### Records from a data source
---
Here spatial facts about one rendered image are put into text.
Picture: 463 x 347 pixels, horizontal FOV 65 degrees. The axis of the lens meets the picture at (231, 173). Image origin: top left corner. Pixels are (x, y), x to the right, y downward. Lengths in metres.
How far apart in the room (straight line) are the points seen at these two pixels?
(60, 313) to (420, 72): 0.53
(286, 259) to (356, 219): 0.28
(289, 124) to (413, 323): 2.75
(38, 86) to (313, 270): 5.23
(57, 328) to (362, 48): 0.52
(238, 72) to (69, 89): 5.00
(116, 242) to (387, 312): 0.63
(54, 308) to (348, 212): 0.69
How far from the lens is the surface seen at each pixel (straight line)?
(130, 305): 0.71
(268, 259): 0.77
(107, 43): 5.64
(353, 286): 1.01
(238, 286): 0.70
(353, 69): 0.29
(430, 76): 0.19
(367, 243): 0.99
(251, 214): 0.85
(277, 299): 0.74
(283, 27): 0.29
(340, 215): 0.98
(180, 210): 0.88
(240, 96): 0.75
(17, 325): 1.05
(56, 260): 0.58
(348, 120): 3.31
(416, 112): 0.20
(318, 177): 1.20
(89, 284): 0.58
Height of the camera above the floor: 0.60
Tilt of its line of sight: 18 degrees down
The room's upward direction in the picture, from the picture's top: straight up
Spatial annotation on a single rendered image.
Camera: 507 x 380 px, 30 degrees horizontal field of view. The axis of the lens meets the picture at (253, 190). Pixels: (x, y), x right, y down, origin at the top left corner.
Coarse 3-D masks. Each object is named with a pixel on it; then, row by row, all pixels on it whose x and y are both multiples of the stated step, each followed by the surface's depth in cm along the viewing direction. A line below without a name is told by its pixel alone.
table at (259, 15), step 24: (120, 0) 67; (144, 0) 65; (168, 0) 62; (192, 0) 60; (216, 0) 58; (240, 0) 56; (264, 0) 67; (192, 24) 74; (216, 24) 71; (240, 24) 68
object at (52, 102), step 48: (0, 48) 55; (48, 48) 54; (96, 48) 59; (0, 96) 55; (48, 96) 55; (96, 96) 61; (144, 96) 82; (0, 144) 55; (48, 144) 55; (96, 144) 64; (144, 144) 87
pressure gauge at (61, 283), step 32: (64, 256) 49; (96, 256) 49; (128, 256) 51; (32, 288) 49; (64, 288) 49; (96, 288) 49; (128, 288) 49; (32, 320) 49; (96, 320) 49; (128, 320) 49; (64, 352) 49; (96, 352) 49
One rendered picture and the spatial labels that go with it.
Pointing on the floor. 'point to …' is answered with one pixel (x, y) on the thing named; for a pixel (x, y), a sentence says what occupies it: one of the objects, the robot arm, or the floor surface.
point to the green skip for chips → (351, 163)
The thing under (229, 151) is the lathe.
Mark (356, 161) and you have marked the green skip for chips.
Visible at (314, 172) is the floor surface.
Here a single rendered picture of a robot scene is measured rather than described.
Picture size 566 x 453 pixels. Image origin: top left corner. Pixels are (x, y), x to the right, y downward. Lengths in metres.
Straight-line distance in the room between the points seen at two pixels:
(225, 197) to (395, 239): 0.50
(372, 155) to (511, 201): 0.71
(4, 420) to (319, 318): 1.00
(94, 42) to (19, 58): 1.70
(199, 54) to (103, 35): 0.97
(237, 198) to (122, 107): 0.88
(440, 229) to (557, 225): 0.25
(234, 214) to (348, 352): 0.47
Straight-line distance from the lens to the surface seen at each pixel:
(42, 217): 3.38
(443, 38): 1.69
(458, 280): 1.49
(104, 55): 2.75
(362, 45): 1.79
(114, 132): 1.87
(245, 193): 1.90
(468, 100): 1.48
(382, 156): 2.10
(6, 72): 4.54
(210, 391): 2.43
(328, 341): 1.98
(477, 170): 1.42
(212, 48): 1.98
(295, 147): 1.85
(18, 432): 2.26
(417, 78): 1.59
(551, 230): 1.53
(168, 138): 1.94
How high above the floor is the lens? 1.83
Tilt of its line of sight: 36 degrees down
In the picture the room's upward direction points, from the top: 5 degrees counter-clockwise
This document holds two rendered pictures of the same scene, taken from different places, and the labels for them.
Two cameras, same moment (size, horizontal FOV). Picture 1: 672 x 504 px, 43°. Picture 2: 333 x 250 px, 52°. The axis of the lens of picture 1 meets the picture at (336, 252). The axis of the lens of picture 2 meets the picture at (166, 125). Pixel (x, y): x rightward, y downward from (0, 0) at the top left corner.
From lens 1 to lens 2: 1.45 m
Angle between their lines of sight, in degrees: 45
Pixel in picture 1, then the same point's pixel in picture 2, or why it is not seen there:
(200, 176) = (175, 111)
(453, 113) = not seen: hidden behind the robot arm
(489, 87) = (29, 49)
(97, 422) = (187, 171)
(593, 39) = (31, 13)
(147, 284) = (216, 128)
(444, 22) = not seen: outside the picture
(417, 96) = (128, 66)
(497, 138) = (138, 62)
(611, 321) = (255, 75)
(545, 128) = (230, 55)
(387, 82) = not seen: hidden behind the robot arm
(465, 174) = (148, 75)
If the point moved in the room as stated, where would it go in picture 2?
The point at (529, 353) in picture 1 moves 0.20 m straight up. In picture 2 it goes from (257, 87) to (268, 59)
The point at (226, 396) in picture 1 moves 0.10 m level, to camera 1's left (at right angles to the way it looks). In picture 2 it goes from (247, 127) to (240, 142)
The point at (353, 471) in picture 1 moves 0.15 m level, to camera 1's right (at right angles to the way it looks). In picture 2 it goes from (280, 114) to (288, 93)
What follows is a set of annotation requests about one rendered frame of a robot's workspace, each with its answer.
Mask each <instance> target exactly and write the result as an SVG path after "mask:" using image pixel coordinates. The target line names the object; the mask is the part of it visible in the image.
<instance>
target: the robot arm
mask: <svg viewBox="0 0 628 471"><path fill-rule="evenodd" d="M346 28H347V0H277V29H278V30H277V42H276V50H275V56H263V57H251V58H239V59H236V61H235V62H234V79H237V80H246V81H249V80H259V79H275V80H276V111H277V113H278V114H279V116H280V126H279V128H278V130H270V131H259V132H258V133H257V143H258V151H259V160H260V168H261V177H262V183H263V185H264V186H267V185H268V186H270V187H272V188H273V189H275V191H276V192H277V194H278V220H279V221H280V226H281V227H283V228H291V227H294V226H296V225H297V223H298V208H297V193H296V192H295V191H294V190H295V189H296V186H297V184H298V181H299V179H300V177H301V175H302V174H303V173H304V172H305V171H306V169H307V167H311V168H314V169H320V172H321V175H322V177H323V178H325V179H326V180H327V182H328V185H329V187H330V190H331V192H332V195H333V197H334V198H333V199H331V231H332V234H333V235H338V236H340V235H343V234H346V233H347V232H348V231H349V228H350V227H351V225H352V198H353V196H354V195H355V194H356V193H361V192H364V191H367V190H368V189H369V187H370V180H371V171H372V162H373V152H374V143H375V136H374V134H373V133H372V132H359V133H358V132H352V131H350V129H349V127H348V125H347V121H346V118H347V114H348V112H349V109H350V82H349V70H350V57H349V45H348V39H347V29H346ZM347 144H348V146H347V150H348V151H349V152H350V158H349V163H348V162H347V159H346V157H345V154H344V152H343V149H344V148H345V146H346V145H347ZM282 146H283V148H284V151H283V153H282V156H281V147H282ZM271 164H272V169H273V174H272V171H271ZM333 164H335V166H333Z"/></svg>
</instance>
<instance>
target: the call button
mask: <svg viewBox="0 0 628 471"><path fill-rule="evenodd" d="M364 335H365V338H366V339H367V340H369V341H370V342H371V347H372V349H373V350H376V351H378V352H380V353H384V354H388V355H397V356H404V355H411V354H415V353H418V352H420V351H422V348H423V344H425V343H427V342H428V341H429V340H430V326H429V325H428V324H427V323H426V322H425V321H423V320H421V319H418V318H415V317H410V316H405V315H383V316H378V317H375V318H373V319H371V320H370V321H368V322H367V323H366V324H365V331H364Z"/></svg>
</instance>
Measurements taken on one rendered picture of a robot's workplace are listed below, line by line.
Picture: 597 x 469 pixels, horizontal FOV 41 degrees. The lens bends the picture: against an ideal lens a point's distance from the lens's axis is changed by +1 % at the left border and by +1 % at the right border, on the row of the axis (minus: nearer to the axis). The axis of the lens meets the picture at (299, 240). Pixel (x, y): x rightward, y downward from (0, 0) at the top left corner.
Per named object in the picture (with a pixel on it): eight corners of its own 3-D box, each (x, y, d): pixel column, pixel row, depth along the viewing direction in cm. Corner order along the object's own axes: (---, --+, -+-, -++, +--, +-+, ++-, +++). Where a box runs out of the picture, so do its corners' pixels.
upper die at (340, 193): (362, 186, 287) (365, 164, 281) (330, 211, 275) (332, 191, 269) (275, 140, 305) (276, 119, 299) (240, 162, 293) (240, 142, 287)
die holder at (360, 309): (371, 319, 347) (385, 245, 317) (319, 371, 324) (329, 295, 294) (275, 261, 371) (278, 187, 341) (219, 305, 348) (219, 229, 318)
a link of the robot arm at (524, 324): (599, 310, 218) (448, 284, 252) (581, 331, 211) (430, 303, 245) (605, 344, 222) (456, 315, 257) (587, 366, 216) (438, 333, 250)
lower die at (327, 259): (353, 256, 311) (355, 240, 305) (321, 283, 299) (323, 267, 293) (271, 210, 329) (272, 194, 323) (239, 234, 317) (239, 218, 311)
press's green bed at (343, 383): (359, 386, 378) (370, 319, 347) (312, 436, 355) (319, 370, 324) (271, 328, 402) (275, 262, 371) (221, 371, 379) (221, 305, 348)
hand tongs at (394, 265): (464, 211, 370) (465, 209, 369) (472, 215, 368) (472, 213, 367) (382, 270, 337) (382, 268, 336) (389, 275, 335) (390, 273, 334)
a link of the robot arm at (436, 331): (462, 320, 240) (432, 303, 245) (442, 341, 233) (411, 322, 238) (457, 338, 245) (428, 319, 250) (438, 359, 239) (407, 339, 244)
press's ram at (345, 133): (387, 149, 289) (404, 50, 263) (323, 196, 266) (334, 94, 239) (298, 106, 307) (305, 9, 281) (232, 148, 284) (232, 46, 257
---
### TASK DIRECTIONS
Exactly the lines from the start of the entries through the one bearing "Picture: 463 x" are to be output, with both ends included.

### ANSWER SECTION
Here spatial facts about one rendered image are put into text.
Picture: 463 x 347 pixels, horizontal FOV 65 degrees. The axis of the lens meets the picture at (231, 173). Image origin: top left corner. Pixels are (x, y), x to the right, y downward. Lengths in metres.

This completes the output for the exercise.